### TASK INSTRUCTIONS
Apart from the pictures, print the data below exactly as given.

### DATASET SECTION
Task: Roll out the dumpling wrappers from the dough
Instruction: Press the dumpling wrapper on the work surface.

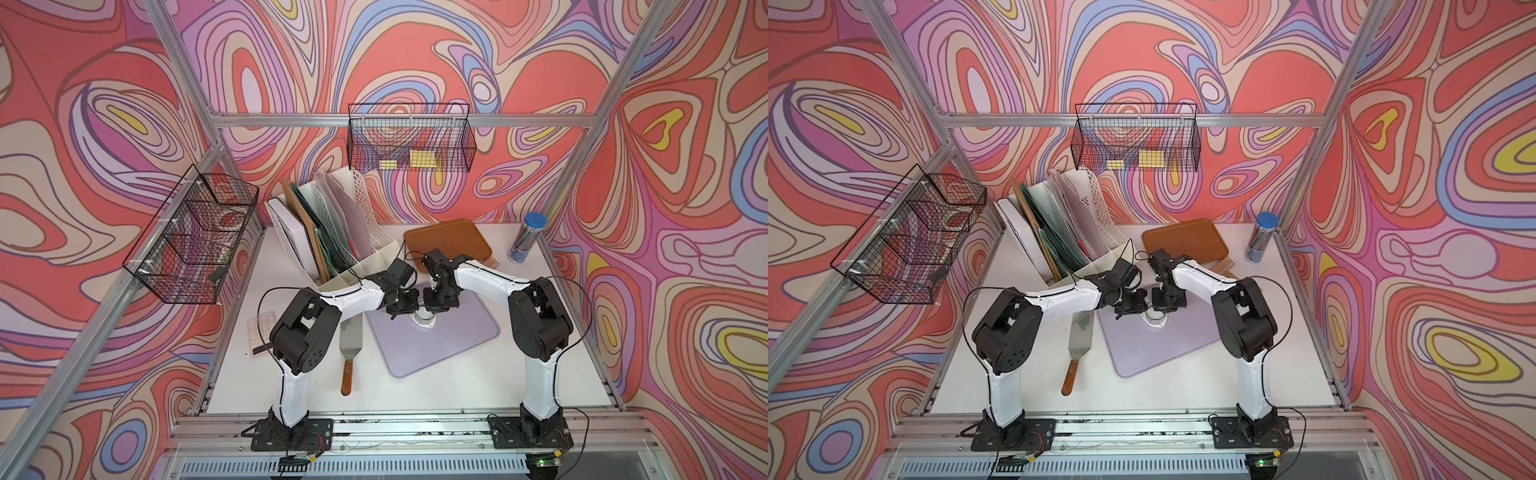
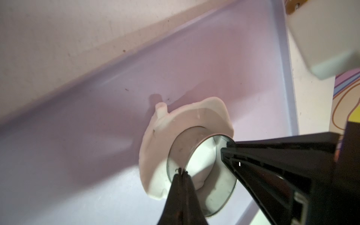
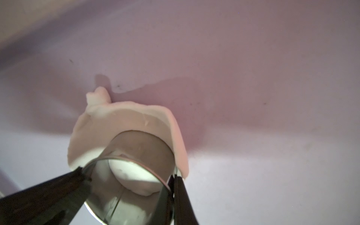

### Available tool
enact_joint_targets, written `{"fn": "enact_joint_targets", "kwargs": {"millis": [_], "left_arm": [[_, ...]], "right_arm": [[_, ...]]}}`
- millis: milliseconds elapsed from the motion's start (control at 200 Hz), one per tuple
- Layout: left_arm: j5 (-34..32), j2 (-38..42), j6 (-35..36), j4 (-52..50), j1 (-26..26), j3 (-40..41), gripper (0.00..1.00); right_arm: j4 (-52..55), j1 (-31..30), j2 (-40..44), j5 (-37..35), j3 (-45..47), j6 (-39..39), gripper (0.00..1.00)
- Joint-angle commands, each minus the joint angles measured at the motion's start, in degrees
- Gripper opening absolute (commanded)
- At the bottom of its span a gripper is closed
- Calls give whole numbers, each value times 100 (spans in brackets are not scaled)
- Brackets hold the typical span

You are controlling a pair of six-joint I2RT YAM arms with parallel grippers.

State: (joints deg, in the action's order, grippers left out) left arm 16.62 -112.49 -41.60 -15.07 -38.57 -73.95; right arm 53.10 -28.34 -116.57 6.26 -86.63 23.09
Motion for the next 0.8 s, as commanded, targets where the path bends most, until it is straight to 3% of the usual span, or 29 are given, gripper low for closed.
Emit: {"fn": "enact_joint_targets", "kwargs": {"millis": [0, 115, 220, 356, 456, 561, 721, 796], "left_arm": [[625, -512, -260, -1022, -371, 584, 0], [520, -473, -229, -1045, -346, 432, 0], [425, -678, -93, -1199, -169, -38, 0], [227, -1148, 206, -1686, -76, -999, 0], [321, -1277, 166, -1592, -79, -1155, 0], [318, -1380, 235, -1677, -164, -1264, 0], [419, -1127, 76, -1351, -282, -574, 0], [429, -823, -72, -1046, -281, 7, 0]], "right_arm": [[-1698, 210, -526, 292, -216, -387, 0], [-1299, 219, -318, 516, -186, -579, 0], [-850, 151, -14, 607, 241, -248, 0], [-531, -227, 520, 475, 1028, 738, 0], [-815, -615, 964, 386, 1600, 1719, 0], [-1116, -909, 1122, 104, 1679, 2185, 0], [-1276, -874, 679, -901, 1090, 1685, 0], [-1569, -706, 402, -920, 766, 1188, 0]]}}
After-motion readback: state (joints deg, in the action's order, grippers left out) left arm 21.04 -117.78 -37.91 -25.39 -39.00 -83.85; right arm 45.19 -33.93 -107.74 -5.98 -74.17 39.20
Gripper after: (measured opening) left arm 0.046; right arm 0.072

### THE ANSWER
Task: Roll out the dumpling wrappers from the dough
Instruction: Press the dumpling wrapper on the work surface.


### Available tool
enact_joint_targets, written `{"fn": "enact_joint_targets", "kwargs": {"millis": [_], "left_arm": [[_, ...]], "right_arm": [[_, ...]]}}`
- millis: milliseconds elapsed from the motion's start (control at 200 Hz), one per tuple
- Layout: left_arm: j5 (-34..32), j2 (-38..42), j6 (-35..36), j4 (-52..50), j1 (-26..26), j3 (-40..41), gripper (0.00..1.00); right_arm: j4 (-52..55), j1 (-31..30), j2 (-40..44), j5 (-37..35), j3 (-45..47), j6 (-39..39), gripper (0.00..1.00)
- Joint-angle commands, each minus the joint angles measured at the motion's start, in degrees
- Gripper opening absolute (commanded)
- At the bottom of its span a gripper is closed
- Calls give whole numbers, each value times 100 (spans in brackets are not scaled)
- Brackets hold the typical span

You are controlling a pair of six-joint I2RT YAM arms with parallel grippers.

State: (joints deg, in the action's order, grippers left out) left arm 16.62 -112.49 -41.60 -15.07 -38.57 -73.95; right arm 53.10 -28.34 -116.57 6.26 -86.63 23.09
Motion for the next 0.8 s, as commanded, targets where the path bends most, until it is straight to 3% of the usual span, or 29 are given, gripper low for closed.
Emit: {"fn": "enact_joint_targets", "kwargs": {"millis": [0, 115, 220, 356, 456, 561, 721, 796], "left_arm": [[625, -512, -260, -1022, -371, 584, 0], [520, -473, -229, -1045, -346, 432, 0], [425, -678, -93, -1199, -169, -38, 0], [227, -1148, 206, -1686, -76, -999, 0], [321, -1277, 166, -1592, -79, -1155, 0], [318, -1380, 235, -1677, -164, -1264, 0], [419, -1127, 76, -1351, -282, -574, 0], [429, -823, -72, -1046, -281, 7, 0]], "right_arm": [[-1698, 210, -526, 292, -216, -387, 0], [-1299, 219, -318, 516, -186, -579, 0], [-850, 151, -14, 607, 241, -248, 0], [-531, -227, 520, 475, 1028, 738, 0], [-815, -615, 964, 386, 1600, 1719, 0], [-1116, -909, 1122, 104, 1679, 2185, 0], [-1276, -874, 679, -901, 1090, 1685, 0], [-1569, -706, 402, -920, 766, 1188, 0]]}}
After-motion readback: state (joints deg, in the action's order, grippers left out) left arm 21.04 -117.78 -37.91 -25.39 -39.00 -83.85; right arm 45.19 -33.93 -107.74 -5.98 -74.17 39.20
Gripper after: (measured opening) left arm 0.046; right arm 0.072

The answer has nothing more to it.